I dati di Bankitalia e UIL certificano il fallimento di Pittella. Forse per i 70 sindaci e il centrosinistra che lo ripropongono per le regionali è un buon risultato.

La rivoluzione di Pittella è naufragata per l’ennesima volta contro i numeri impietosi pubblicati nel Rapporto Bankitalia 2017: l’occupazione in Basilicata si è ridotta del 2,2%, a fronte di una crescita dell’1,2% nel Mezzogiorno, dopo un periodo di leggera ripresa. Il calo ha riguardato sia i dipendenti che gli autonomi.

Però, 70 sindaci lucani e il centrosinistra lucano hanno voluto premiare l’ex-gladiatore, votando per acclamazione il Pittella bis.

Voglio ricordare altri dati: il tasso di occupazione è sceso al 49,5% (dal 50,3), mentre per i laureati è rimasto sostanzialmente stabile al 68,9%, “circa dieci punti percentuali in meno rispetto al dato nazionale”. Secondo i dati del Centro studi Uil, nell’anno accademico 2016-2017 la Basilicata ha “perso” 2.356 studenti (su un totale di 3.108 immatricolazioni). Una tendenza, confermata e radicata nel tempo, di maggiore preferenza per le Università fuori regione.

Un dato su cui riflettere attentamente è quello legato al valore aggiunto dell’industria che è aumentato dell’1,6%, sostenuto dalla ripresa delle estrazioni (cresciute, per petrolio e gas, del 30%). Ciò significa che l’economia lucana è purtroppo sempre più legata alla filiera delle estrazioni petrolifere e del gas. Di contro il 2017  segna  una stagnazione del settore delle costruzioni e un arretramento della produzione agricola (-3,8%) in tutte le principali colture.

Abbiamo più volte denunciato il fallimento sociale prodotto dall’industria del fossile che ha fatto avvitare la Basilicata. Ma anche l’irresponsabilità di chi governa la regione da decenni, che non esita a mettere a repentaglio la salute, l’ambiente e beni comuni di altrettanto inestimabile valore (quali l’acqua, il vero oro bianco della Basilicata) in nome di un dissennato modello di sviluppo, la cui insostenibilità è certificata dalla miseria, dallo spopolamento e dalla desertificazione che affliggono della Basilicata.

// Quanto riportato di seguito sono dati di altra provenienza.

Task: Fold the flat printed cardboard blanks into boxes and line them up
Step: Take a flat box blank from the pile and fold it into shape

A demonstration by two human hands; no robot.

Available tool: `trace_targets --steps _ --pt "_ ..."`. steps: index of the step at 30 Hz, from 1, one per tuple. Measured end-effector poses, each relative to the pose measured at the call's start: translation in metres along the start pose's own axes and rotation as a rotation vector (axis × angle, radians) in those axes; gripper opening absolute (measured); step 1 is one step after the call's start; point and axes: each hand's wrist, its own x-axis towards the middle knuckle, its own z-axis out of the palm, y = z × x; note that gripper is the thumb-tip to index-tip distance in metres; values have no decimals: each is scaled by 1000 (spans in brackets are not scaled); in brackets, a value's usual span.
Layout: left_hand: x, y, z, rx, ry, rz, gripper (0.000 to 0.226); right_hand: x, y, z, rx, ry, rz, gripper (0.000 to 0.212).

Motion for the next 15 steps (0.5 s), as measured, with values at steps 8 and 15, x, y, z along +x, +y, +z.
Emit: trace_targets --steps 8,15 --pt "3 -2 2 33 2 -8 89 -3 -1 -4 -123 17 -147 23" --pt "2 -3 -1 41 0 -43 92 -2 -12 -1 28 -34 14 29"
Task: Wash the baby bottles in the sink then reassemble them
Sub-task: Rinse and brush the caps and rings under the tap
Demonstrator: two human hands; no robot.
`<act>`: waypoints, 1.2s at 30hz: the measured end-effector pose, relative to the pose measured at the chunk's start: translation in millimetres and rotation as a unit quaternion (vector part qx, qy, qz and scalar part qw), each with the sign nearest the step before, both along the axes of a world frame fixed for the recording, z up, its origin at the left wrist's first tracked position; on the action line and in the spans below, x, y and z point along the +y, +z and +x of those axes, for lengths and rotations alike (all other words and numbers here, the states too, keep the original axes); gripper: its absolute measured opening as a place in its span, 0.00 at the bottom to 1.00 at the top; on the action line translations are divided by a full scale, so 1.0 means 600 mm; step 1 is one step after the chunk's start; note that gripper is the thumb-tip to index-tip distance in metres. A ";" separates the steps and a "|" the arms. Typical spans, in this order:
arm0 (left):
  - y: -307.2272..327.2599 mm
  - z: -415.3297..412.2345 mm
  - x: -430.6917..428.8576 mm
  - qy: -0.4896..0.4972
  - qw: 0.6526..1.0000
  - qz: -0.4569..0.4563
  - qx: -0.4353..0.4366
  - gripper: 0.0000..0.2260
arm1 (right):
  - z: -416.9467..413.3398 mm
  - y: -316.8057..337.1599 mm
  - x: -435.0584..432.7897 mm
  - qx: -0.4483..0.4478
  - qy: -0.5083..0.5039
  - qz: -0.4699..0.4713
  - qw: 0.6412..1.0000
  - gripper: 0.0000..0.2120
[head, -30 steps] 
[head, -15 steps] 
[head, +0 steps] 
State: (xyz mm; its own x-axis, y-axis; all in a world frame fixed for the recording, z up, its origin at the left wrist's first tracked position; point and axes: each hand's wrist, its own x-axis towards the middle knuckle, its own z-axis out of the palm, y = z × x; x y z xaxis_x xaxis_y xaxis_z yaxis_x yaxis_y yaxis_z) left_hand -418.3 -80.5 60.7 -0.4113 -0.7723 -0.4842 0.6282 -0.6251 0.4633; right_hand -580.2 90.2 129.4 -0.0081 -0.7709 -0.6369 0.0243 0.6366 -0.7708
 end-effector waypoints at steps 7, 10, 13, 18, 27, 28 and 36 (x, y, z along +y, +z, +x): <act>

I cittadini lucani sono angosciati dal futuro proprio e dei propri figli, chiedono da anni  difesa e  tutela della salute e dell’ambiente e modelli di sviluppo alternativi. Il petrolio serve solo ad arricchire poche multinazionali e ci lascia povertà e desolazione e che ha portato negli ultimi 10 anni 7000 giovani laureati lucani a lasciare la Basilicata.

Il M5S Basilicata in questi anni ha presentato idee e programmi molto precisi in cui si indica cosa andrebbe fatto per dare una prospettiva alla Basilicata senza petrolio e senza rifiuti pericolosi. Il M5S come attuale forza di Governo ha precise proposte nazionali per far allontanare l’Italia dall’uso delle fonti fossili e rispettare i vincoli dell’Unione europea al 2020 e al 2030 sulla riduzione dell’emissioni, sul risparmio energetico e sulla produzione delle energie rinnovabili per rilanciare la creazione di lavoro e occupazione.

Solo con un cambiamento radicale della classe dirigente e dei modelli economici si potrà dare slancio e vero sviluppo alla nostra Basilicata.